The Letters of Madame, 1661-1708, by Elizabeth-Charlotte of Bavaria, edited and translated by Gertrude Scott Stevenson. “Madame” was the usual way of referring to Elizabeth-Charlotte, Princess Palatine, a sturdy, outspoken German girl who, at nineteen, was married to Philippe, Duc d’Orleans, only brother of Louis XIV. of France. Philippe was thirty-one, effeminate, extravagant, and debauched; suspected of complicity in the supposed poisoning of his first wife. “Madame” was the most prodigious letter writer of an age fond of correspondence, a keen observer, and much franker than most others dared to be. Her letters are not only a great source for historians but breath-taking reading in themselves. The picture of the court of Louis XIV. is unmatched except in the pages of Saint-Simon.
David Wilmot, Free Soiler, by Charles Buxton Going. At last we have an adequate account of the author of the Wilmot Proviso, offered in 1846 and barring slavery in territory acquired from Mexico—the chief political issue from then to the Civil War, and the chief instrument in creating the Republican Party. Lincoln wrote that he had voted for the Wilmot Proviso more than forty times while he was in Congress, and on becoming President he offered Wilmot a place in his Cabinet.

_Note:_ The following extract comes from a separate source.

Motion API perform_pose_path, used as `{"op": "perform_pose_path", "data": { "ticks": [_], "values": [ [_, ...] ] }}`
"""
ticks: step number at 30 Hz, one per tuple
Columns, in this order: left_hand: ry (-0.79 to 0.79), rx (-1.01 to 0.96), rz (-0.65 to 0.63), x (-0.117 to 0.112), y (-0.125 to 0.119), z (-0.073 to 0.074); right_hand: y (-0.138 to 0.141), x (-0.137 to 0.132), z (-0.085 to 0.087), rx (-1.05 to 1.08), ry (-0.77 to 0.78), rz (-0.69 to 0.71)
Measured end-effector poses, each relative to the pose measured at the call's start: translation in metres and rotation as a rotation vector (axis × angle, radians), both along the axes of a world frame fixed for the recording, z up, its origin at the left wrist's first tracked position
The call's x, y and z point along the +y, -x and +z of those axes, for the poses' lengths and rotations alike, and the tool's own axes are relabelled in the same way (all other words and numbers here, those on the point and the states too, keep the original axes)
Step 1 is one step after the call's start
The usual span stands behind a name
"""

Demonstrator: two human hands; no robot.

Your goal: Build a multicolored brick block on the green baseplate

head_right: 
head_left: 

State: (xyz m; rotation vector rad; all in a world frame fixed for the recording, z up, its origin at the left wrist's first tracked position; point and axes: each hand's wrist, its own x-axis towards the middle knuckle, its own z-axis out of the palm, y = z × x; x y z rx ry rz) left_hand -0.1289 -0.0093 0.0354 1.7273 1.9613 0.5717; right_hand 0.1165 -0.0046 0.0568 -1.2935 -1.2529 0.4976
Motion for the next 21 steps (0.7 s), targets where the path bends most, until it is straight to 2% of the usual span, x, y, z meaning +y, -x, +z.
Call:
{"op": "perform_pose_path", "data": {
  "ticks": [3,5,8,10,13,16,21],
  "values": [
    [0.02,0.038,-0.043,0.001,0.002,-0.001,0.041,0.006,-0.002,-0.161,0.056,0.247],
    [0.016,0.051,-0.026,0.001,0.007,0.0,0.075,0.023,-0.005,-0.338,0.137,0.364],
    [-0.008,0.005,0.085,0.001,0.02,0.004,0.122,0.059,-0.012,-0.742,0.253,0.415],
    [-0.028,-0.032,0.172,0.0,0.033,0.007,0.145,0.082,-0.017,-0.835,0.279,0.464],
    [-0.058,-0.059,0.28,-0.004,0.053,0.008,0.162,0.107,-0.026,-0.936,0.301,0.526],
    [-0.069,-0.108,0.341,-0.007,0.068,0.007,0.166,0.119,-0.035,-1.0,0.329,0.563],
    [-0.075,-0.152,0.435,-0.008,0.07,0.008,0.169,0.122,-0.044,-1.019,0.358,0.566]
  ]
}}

Servant of Sahibs, by Ghulam Rassul Galwan, with an introduction by Sir Francis Younghusband. Written in quaint English by a man who accompanied Younghusband and who has worked for many years in the service of English and American travelers in the Himalayas, Central Asia, and Tibet. An adventurous and novel book which will delight everyone who cares for Kipling’s fiction or for tales of India.
Nell Gwyn, by Lewis Melville. Her career from orange girl to King’s favorite; her youthful troubles, her lovers, her stage success, her rivals in royal favor, her vast popularity and later years in Pall Mall. Illustrated in color.